DATASET ENTRIES:
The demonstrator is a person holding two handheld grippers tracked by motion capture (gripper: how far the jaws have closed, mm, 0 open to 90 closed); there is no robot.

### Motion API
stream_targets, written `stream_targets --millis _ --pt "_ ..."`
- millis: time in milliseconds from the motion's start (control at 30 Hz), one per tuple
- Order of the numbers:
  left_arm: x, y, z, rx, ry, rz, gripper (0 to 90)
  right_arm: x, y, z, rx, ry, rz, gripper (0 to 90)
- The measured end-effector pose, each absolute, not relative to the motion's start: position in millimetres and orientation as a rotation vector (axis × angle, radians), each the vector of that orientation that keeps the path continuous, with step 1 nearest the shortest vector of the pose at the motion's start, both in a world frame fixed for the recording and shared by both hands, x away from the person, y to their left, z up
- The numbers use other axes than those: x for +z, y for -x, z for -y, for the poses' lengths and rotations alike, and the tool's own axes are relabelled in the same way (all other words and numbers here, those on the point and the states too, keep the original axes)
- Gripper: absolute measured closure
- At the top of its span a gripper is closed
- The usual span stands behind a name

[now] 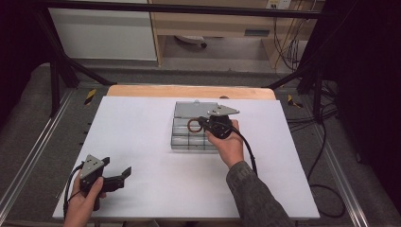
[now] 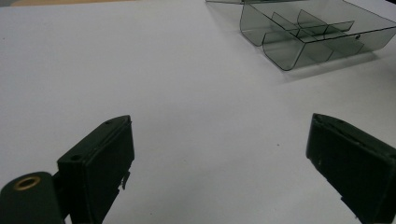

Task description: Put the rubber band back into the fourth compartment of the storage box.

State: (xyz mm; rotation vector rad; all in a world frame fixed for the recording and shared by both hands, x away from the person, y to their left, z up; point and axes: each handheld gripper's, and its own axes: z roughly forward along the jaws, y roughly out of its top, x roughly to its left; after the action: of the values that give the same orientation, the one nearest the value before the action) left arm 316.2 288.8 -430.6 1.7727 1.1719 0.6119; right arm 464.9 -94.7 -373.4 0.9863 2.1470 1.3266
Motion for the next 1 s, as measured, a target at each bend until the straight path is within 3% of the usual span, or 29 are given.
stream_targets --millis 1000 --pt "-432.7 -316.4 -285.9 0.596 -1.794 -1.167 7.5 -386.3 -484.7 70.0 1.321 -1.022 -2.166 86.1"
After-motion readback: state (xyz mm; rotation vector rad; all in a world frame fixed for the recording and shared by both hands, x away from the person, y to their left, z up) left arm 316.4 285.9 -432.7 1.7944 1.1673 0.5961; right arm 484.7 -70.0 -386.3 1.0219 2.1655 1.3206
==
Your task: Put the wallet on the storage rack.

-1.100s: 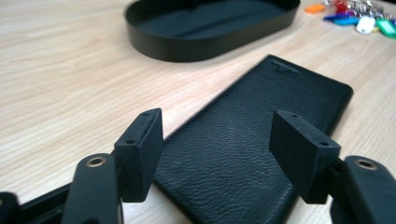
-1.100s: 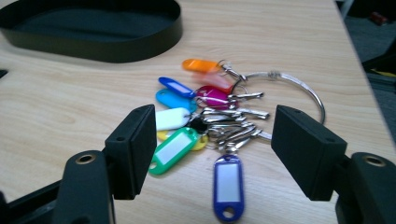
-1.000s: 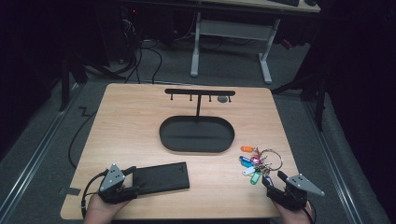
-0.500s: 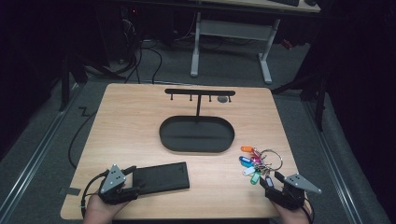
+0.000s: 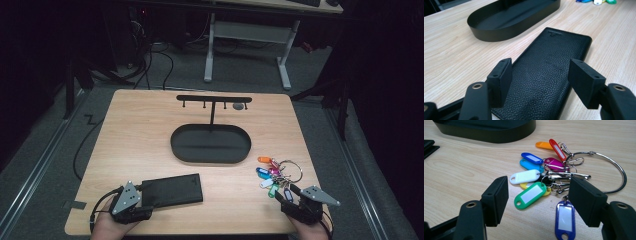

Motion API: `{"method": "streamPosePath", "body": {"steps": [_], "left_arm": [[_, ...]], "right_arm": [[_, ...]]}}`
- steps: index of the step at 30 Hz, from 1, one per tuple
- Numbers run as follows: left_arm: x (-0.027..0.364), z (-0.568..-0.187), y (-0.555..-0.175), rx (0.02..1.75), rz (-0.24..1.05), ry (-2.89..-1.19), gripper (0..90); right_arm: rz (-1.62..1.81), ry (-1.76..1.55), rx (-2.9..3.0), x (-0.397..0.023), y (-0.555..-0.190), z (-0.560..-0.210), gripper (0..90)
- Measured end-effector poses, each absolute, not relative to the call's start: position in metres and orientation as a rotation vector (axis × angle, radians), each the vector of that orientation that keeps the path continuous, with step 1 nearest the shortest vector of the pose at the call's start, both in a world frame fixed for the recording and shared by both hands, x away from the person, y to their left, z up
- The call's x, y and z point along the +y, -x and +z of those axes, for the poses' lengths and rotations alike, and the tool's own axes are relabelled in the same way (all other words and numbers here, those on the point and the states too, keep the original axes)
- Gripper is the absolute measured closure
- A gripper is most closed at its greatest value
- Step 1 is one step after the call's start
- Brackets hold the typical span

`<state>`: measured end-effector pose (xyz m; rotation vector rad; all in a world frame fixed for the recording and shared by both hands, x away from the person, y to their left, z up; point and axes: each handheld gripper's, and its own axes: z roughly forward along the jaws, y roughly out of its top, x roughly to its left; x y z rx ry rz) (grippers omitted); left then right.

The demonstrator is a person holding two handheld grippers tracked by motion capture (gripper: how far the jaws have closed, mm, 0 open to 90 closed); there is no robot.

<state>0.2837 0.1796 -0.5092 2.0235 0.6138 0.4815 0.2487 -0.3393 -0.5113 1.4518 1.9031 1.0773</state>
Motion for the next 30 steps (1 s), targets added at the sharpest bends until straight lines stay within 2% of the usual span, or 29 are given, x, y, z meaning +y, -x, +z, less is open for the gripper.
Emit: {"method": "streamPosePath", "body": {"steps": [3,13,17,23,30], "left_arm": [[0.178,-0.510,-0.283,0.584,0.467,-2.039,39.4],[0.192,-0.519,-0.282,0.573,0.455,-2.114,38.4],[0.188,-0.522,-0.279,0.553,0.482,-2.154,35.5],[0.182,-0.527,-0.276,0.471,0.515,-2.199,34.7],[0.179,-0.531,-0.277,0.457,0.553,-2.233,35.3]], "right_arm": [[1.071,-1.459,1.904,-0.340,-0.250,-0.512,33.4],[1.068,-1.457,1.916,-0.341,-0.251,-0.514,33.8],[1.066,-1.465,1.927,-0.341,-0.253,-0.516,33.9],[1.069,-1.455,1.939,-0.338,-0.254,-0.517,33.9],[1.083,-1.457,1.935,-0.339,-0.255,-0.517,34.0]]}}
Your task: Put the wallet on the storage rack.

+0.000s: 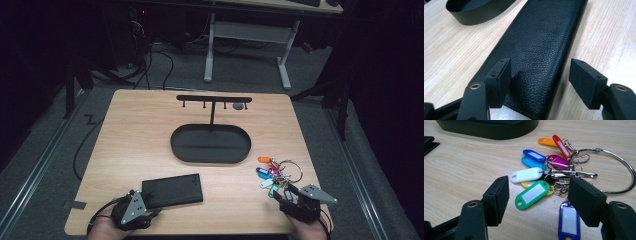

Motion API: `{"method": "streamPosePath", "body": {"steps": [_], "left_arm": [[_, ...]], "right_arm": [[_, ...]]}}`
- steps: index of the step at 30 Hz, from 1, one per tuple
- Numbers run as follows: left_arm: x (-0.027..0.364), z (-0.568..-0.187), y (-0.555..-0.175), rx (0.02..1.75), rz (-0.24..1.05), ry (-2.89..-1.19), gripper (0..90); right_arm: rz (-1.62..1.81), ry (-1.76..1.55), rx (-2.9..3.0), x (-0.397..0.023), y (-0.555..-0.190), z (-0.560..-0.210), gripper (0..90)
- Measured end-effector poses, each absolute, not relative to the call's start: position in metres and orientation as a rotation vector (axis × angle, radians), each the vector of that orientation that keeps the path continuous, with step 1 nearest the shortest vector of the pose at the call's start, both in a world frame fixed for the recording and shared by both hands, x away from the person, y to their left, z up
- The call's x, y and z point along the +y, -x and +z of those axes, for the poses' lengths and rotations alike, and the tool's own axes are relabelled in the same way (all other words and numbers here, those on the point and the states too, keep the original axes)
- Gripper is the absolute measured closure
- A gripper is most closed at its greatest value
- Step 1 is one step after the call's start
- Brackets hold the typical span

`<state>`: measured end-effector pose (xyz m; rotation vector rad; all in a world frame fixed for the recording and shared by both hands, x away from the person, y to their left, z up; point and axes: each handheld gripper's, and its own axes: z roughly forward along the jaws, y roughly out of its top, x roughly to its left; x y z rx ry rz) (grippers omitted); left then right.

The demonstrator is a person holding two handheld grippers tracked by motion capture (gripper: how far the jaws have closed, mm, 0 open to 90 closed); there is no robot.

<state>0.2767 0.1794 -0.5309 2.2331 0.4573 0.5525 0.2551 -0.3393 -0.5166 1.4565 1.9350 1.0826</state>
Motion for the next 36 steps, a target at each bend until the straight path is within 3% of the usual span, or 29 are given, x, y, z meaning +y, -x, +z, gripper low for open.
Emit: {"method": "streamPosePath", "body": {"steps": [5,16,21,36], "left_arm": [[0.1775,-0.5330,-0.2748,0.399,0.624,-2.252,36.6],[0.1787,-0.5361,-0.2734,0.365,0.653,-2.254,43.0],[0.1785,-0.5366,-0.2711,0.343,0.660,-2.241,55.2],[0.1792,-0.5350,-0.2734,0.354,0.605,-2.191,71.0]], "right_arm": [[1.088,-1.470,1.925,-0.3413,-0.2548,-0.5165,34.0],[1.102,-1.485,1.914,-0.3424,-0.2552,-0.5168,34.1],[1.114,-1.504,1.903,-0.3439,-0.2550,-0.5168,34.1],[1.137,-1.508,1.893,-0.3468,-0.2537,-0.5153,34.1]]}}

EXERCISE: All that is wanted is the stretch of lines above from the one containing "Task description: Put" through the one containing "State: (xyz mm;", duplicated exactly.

SOLUTION:
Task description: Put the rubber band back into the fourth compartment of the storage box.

State: (xyz mm; rotation vector rad; all in a world frame fixed for the recording and shared by both hands, x away from the person, y to their left, z up; point and axes: each handheld gripper's, and its own axes: z roughly forward along the jaws, y roughly out of its top, x roughly to its left; after the action: of the values that give the same orientation, the one nearest the value before the action) left arm 316.2 288.8 -430.6 1.7727 1.1719 0.6119; right arm 464.9 -94.7 -373.4 0.9863 2.1470 1.3266

The exercise closes with this answer.